## EXERCISE INSTRUCTIONS:
Only the lines holding "provided" are wanted here; copy each from the listing.

-----

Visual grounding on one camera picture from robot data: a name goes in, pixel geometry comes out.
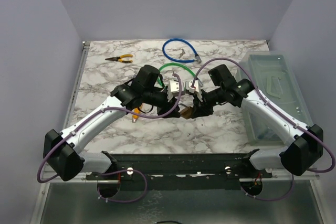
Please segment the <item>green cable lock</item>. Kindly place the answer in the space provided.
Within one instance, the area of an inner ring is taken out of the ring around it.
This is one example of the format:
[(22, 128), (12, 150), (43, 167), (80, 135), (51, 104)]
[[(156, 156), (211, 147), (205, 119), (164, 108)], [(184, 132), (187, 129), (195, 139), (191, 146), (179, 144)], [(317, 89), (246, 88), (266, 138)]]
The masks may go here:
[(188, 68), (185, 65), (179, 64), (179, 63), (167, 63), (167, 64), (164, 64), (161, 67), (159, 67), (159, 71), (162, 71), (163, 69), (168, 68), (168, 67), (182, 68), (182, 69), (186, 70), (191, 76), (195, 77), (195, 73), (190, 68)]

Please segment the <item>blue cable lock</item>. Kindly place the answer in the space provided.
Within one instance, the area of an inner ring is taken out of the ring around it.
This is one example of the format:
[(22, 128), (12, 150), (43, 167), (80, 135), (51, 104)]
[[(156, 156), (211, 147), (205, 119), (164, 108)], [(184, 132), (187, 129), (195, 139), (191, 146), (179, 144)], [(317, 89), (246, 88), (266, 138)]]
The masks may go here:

-----

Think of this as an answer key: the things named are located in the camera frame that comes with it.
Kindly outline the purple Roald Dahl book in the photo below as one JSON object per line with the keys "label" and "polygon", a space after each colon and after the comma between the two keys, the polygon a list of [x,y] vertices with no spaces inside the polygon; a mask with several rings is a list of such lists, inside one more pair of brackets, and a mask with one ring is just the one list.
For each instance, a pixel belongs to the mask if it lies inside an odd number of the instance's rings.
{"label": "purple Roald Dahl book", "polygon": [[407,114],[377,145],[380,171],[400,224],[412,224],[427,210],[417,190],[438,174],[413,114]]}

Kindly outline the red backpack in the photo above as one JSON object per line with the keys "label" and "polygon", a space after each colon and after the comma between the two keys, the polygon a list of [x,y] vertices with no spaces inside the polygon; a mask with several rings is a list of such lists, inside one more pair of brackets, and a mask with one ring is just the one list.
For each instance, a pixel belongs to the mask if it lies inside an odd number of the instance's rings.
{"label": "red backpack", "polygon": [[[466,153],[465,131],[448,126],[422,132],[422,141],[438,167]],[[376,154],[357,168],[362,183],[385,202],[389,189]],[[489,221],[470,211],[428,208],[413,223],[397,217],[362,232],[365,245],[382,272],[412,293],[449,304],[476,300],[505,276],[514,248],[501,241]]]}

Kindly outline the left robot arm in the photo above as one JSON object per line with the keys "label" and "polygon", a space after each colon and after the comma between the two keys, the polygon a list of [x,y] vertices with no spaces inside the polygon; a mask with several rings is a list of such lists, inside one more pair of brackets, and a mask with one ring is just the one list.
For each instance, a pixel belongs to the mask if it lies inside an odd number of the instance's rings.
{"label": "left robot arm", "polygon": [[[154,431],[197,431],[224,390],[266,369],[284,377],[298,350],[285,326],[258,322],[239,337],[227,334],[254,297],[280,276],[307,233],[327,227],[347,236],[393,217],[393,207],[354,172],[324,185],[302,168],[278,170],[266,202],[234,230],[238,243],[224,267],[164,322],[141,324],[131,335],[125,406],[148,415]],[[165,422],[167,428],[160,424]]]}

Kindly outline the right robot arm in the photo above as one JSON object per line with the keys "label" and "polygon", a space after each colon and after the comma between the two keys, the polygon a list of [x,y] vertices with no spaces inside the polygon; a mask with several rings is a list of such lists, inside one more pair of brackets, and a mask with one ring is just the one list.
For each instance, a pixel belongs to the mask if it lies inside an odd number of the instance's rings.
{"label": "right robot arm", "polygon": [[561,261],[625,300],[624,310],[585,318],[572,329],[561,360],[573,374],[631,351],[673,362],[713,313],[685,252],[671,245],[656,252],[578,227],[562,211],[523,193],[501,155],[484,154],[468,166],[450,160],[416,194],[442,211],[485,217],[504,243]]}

-----

## RESPONSE TO THE EXERCISE:
Please segment the <item>green cable lock</item>. Kindly place the answer in the space provided.
Please segment the <item>blue cable lock</item>. Kindly place the answer in the space provided.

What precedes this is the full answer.